▶
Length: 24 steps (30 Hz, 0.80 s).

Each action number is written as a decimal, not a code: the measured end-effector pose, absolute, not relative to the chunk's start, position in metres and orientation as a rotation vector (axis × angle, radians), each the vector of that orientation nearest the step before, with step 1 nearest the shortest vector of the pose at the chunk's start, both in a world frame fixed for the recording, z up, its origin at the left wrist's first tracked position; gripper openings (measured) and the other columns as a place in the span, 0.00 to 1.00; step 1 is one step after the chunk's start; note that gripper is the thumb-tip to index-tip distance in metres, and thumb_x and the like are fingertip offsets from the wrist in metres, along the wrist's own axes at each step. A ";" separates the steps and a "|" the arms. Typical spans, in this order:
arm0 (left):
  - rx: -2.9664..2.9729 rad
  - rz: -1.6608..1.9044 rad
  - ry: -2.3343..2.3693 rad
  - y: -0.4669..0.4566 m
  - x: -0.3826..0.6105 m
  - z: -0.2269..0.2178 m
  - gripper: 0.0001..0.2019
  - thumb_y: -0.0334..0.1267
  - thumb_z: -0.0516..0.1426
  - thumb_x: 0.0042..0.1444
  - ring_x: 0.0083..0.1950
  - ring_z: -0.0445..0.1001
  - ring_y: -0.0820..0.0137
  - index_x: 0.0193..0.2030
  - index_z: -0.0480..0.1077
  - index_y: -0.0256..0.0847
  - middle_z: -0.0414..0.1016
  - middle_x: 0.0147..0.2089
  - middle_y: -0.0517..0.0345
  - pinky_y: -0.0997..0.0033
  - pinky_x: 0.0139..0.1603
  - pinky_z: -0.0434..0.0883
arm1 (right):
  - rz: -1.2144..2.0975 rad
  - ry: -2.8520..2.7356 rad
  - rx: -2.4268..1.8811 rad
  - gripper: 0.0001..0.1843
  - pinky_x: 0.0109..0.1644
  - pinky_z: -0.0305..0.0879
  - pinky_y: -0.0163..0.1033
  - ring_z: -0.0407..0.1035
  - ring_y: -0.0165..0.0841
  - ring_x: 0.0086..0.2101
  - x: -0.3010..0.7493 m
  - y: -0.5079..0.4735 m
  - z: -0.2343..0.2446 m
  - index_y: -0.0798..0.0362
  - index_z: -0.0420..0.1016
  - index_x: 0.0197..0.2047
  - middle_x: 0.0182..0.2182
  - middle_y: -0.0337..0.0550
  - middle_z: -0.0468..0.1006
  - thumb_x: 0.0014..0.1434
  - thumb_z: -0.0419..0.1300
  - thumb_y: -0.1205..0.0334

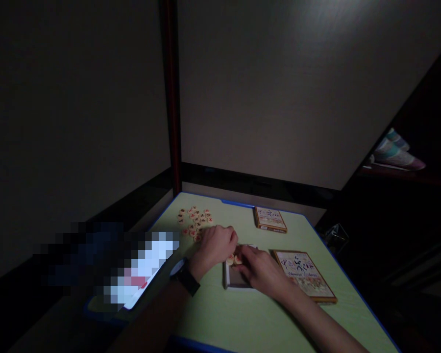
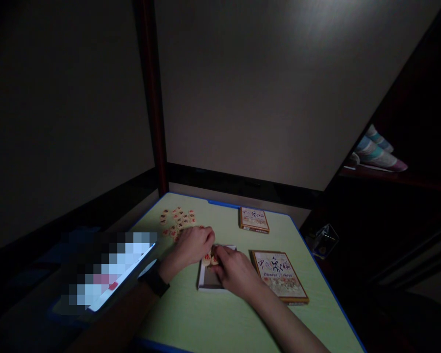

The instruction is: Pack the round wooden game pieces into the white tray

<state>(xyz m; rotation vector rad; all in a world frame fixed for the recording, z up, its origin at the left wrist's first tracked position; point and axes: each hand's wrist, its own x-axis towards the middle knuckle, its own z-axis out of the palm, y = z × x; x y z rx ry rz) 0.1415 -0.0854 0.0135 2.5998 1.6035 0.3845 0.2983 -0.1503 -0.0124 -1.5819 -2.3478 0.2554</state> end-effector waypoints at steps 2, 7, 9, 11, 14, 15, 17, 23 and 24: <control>2.600 0.377 1.596 -0.085 0.142 0.014 0.20 0.40 0.43 0.66 0.40 0.79 0.60 0.41 0.76 0.40 0.80 0.38 0.46 0.64 0.41 0.72 | 0.268 -2.340 -1.582 0.05 0.37 0.61 0.36 0.72 0.36 0.36 0.298 -0.149 -0.013 0.52 0.68 0.41 0.37 0.43 0.77 0.59 0.58 0.66; 2.591 0.353 1.571 -0.087 0.141 0.016 0.20 0.40 0.43 0.66 0.41 0.79 0.59 0.42 0.76 0.40 0.80 0.38 0.45 0.62 0.42 0.72 | 0.302 -2.317 -1.575 0.03 0.36 0.60 0.35 0.72 0.35 0.35 0.297 -0.145 -0.014 0.52 0.68 0.39 0.35 0.43 0.78 0.61 0.59 0.63; 2.582 0.345 1.568 -0.088 0.142 0.017 0.20 0.39 0.43 0.65 0.42 0.79 0.59 0.42 0.76 0.40 0.80 0.39 0.45 0.62 0.43 0.72 | 0.313 -2.309 -1.558 0.04 0.36 0.60 0.35 0.72 0.35 0.35 0.297 -0.144 -0.015 0.52 0.67 0.38 0.34 0.43 0.78 0.61 0.59 0.62; 2.579 0.340 1.562 -0.088 0.142 0.017 0.20 0.39 0.43 0.65 0.42 0.79 0.58 0.42 0.76 0.40 0.80 0.39 0.45 0.62 0.43 0.72 | 0.317 -2.305 -1.546 0.04 0.36 0.60 0.35 0.72 0.36 0.35 0.297 -0.144 -0.015 0.52 0.67 0.38 0.34 0.43 0.78 0.61 0.59 0.63; 2.587 0.355 1.555 -0.087 0.141 0.016 0.19 0.39 0.43 0.65 0.41 0.79 0.58 0.41 0.76 0.40 0.80 0.39 0.45 0.62 0.42 0.72 | 0.322 -2.296 -1.552 0.04 0.35 0.59 0.35 0.72 0.36 0.35 0.298 -0.145 -0.013 0.51 0.67 0.39 0.34 0.43 0.78 0.60 0.59 0.64; 2.587 0.365 1.565 -0.087 0.141 0.016 0.19 0.39 0.43 0.65 0.40 0.79 0.58 0.41 0.76 0.40 0.80 0.38 0.45 0.62 0.41 0.72 | 0.320 -2.291 -1.560 0.05 0.35 0.59 0.35 0.72 0.35 0.35 0.298 -0.146 -0.012 0.51 0.67 0.39 0.34 0.43 0.78 0.60 0.60 0.64; 2.576 0.380 1.598 -0.086 0.140 0.017 0.20 0.40 0.43 0.65 0.40 0.79 0.58 0.41 0.76 0.41 0.80 0.38 0.46 0.62 0.41 0.71 | 0.309 -2.277 -1.588 0.06 0.35 0.58 0.35 0.71 0.35 0.34 0.299 -0.148 -0.010 0.52 0.68 0.40 0.34 0.43 0.77 0.59 0.59 0.65; 2.505 0.408 1.683 -0.083 0.137 0.022 0.20 0.41 0.43 0.66 0.43 0.78 0.62 0.43 0.76 0.42 0.81 0.40 0.48 0.66 0.43 0.69 | 0.316 -2.281 -1.604 0.07 0.36 0.57 0.34 0.70 0.35 0.36 0.298 -0.148 -0.012 0.52 0.69 0.42 0.36 0.44 0.77 0.58 0.58 0.66; 2.492 0.421 1.695 -0.082 0.136 0.022 0.19 0.41 0.43 0.66 0.43 0.78 0.62 0.44 0.76 0.42 0.81 0.40 0.48 0.67 0.43 0.69 | 0.322 -2.276 -1.598 0.08 0.36 0.57 0.34 0.70 0.35 0.36 0.299 -0.148 -0.012 0.52 0.68 0.42 0.36 0.44 0.77 0.58 0.58 0.67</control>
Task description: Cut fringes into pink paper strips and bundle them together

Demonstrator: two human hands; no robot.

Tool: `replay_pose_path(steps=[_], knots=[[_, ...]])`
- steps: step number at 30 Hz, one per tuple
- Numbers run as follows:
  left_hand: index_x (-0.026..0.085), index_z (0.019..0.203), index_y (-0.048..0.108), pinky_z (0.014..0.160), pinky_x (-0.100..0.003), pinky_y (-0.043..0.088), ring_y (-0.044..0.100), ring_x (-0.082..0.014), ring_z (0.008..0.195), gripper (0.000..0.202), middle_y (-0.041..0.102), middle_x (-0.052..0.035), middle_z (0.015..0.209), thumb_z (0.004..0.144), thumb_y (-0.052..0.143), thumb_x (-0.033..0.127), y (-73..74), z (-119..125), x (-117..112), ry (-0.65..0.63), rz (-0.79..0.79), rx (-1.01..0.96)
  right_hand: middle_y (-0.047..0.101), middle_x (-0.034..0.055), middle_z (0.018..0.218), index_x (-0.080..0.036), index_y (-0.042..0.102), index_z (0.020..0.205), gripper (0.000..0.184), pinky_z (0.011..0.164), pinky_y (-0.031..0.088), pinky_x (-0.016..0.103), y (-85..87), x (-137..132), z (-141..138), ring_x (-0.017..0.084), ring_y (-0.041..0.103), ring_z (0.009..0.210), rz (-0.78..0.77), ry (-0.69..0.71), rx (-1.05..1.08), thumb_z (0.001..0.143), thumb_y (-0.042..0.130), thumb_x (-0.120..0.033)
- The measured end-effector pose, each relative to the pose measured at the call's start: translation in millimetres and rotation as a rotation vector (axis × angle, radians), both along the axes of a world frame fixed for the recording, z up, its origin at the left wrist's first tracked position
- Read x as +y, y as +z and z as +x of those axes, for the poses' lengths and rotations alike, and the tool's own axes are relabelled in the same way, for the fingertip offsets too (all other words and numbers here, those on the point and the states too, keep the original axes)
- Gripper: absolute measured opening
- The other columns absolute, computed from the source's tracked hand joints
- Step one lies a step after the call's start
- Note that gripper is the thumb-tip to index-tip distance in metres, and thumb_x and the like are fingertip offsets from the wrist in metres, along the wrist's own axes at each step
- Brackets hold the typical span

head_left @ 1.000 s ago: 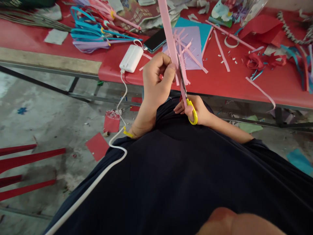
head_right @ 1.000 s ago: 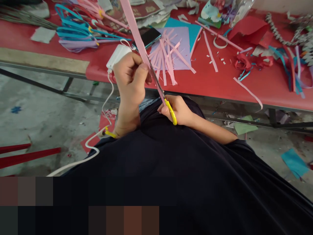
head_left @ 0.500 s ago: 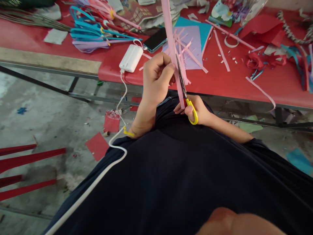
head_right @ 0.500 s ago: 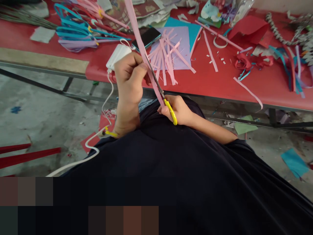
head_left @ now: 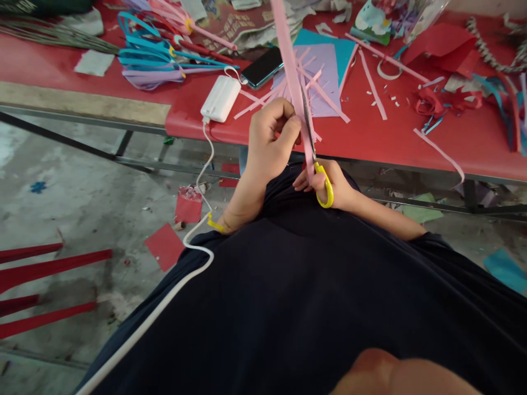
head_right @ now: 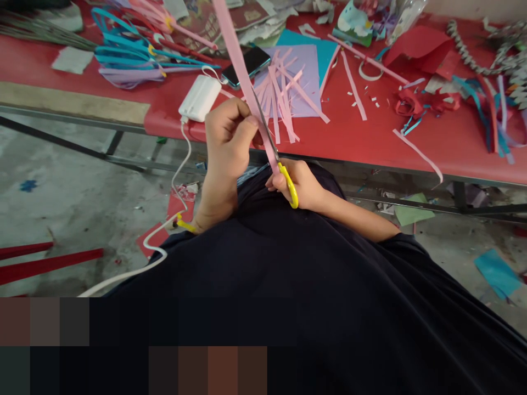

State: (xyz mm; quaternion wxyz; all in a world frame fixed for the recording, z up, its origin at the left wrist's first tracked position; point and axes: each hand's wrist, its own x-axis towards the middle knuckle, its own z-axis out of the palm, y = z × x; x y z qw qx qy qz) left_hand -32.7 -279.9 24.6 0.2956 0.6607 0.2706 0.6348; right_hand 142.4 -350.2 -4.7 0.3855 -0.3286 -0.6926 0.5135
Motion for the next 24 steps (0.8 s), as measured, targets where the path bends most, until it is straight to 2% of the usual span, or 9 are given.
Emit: replay_pose_path(steps=[5, 12, 18, 24], knots=[[0.026, 0.074, 0.053, 0.039, -0.029, 0.035, 0.048, -0.0109, 0.044, 0.042, 0.052, 0.0044, 0.057, 0.099, 0.07, 0.056, -0.1, 3.4, -5.1, 0.024, -0.002, 0.003, 0.077, 0.011, 0.08, -0.014, 0.07, 0.082, 0.08, 0.06, 0.063, 0.027, -5.2, 0.9, -0.1, 0.02, 0.078, 0.071, -0.031, -0.02, 0.029, 0.087, 0.052, -0.092], [0.024, 0.076, 0.048, 0.044, -0.025, 0.042, 0.057, -0.0115, 0.048, 0.05, 0.051, 0.0042, 0.061, 0.102, 0.061, 0.064, 0.9, 1.1, -4.1, 0.047, -0.017, 0.079, 0.078, 0.0123, 0.081, -0.011, 0.077, 0.087, 0.086, 0.062, 0.062, 0.028, 0.3, 0.6, 0.6, 0.02, 0.079, 0.072, -0.012, -0.014, -0.014, 0.089, 0.048, -0.092], [0.023, 0.079, 0.049, 0.047, -0.025, 0.045, 0.06, -0.0123, 0.052, 0.047, 0.052, 0.0032, 0.063, 0.103, 0.062, 0.062, 0.4, -2.9, -3.4, 0.056, -0.06, 0.115, 0.076, 0.0109, 0.078, -0.011, 0.076, 0.084, 0.084, 0.06, 0.061, 0.026, 1.8, 1.3, 0.5, 0.018, 0.078, 0.07, 0.008, -0.019, -0.014, 0.09, 0.049, -0.091], [0.023, 0.077, 0.049, 0.047, -0.024, 0.047, 0.06, -0.0113, 0.05, 0.052, 0.048, 0.0038, 0.064, 0.103, 0.057, 0.066, -1.9, -3.8, -0.4, 0.091, -0.017, 0.121, 0.076, 0.0092, 0.076, -0.013, 0.073, 0.085, 0.081, 0.058, 0.06, 0.026, -0.3, 2.1, 0.3, 0.018, 0.077, 0.069, -0.02, -0.022, 0.001, 0.087, 0.053, -0.091]])
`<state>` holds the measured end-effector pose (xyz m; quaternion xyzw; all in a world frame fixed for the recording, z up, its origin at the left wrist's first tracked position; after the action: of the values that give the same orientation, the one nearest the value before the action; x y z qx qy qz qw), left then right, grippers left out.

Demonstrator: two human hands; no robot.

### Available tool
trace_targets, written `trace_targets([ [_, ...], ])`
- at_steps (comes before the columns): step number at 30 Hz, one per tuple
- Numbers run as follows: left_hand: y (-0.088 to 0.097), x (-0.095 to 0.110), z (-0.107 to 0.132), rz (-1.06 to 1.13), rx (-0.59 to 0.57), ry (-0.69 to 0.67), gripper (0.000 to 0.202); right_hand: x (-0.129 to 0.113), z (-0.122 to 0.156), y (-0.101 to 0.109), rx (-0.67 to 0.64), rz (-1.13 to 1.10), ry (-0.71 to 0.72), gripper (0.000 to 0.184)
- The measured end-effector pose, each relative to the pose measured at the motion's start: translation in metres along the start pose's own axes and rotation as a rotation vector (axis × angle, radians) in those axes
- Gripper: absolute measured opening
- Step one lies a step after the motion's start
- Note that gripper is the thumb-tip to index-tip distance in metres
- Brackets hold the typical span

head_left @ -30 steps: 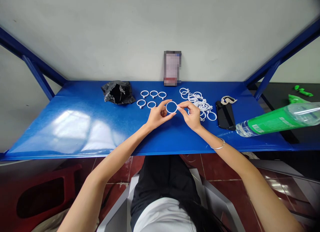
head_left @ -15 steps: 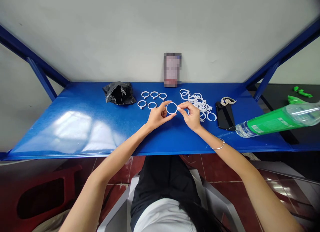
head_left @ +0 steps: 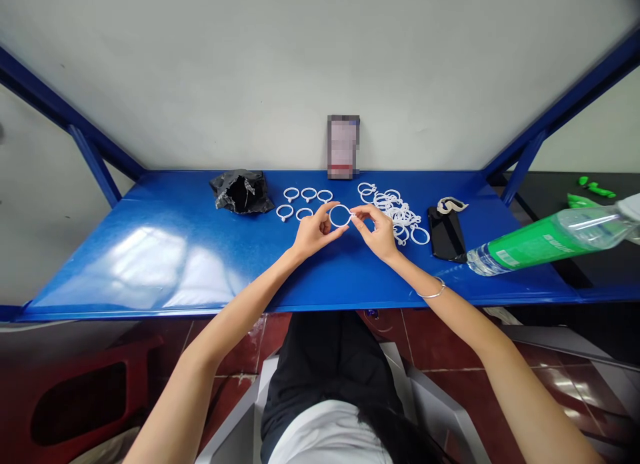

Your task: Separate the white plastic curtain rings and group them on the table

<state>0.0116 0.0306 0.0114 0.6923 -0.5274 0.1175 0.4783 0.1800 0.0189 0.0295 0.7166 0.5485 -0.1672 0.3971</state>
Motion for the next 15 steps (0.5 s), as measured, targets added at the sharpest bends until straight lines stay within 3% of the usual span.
trace_targets([
  [15,-0.0003,-0.0005,-0.0008,0.018,-0.012,0.016,0.049,-0.0021,-0.0003,0.0013,0.009,-0.003,0.025,0.012],
])
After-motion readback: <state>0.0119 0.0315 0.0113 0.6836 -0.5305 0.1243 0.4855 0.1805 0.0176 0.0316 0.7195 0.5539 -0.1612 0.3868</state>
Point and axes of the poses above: each hand's wrist, its own z-axis away from the middle knuckle, its own y-axis out of the back of the hand, x = y × z, the point moved 5 cm from there along -z, towards the middle knuckle, and after that the axes turned 4 degrees about -x, right-handed, at the moved point
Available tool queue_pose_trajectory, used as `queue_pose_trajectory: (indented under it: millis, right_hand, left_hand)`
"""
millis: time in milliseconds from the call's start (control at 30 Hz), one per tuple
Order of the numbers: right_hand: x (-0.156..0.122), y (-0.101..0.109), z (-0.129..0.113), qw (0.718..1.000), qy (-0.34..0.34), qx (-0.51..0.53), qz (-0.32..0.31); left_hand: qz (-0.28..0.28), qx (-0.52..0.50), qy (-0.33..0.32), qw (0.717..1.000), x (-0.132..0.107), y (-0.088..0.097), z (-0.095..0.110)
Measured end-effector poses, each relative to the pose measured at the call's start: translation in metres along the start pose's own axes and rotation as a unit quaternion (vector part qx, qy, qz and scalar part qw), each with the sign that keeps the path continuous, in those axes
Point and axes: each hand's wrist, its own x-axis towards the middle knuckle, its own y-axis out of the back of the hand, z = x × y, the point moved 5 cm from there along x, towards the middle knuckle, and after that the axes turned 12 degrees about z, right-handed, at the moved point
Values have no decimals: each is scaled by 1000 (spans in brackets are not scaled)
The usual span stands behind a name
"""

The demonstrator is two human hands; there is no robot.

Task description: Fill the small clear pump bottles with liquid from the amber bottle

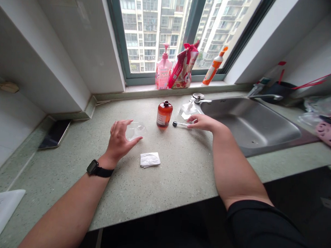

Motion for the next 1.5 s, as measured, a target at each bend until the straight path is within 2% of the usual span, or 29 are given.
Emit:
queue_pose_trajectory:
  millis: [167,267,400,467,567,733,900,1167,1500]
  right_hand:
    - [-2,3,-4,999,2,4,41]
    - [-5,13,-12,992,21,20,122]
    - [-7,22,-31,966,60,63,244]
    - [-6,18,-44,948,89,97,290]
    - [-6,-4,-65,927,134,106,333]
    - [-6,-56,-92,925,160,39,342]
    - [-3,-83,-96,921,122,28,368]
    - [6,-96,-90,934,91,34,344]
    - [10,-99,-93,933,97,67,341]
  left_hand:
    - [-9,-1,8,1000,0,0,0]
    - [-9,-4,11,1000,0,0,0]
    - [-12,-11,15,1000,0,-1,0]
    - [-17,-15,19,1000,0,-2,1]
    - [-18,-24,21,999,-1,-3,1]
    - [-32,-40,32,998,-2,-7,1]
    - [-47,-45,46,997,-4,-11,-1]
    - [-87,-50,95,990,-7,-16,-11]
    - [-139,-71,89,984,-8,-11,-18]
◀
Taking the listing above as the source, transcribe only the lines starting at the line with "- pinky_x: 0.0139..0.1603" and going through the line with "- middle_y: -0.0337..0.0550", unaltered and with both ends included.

ANSWER BOX:
  - pinky_x: 0.0139..0.1603
  - pinky_z: -0.0434..0.0883
arm1 (right):
  - rz: -1.2144..2.0975 rad
  - ry: -2.8520..2.7356 rad
  - rx: -2.4268..1.8811 rad
  - gripper: 0.0001..0.1843
  - pinky_x: 0.0109..0.1644
  - pinky_z: -0.0305..0.0879
  - pinky_y: -0.0163..0.1033
  - ring_z: -0.0407..0.1035
  - ring_y: -0.0165..0.0841
  - ring_x: 0.0086..0.2101
  - x: -0.3010..0.7493 m
  - y: -0.5079..0.4735 m
  - z: -0.2343..0.2446 m
  - index_y: -0.0798..0.0362
  - index_z: -0.0420..0.1016
  - index_x: 0.0197..0.2047
  - middle_x: 0.0182..0.2182
  - middle_y: -0.0337..0.0550

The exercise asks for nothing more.